▶ _SUPPLIED RECORDS_:
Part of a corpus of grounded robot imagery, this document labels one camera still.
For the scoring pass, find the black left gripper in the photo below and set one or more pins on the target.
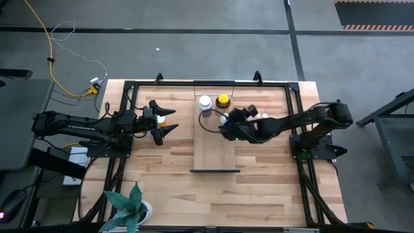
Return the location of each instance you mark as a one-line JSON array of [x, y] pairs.
[[148, 119]]

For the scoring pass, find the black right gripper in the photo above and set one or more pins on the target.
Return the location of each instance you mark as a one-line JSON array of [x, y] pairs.
[[246, 129]]

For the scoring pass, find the orange pill bottle white cap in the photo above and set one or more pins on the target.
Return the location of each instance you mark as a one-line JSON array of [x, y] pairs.
[[161, 119]]

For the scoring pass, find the brown bottle yellow cap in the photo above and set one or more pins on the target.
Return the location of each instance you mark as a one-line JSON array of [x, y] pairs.
[[223, 100]]

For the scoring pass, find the tiny white-capped vial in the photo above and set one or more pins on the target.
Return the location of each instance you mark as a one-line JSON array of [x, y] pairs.
[[257, 115]]

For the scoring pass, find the large white bottle purple label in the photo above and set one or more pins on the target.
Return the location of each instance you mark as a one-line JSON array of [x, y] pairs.
[[205, 102]]

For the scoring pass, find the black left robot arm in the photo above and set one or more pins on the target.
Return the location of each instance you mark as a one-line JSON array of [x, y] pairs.
[[81, 126]]

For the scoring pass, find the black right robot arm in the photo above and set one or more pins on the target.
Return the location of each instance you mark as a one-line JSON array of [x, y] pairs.
[[307, 119]]

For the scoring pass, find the light wooden tray board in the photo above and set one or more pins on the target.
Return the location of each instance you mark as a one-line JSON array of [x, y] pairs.
[[213, 149]]

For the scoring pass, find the white plug adapter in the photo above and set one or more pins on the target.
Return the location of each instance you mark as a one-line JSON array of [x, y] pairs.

▶ _EXERCISE DETAILS_:
Please show the lines of the material that contain the string "right".

▶ _TASK RESPONSE_:
For the scoring pass, find the black right gripper in the photo above and set one or more pins on the target.
For the scoring pass, find the black right robot arm in the photo above and set one or more pins on the target.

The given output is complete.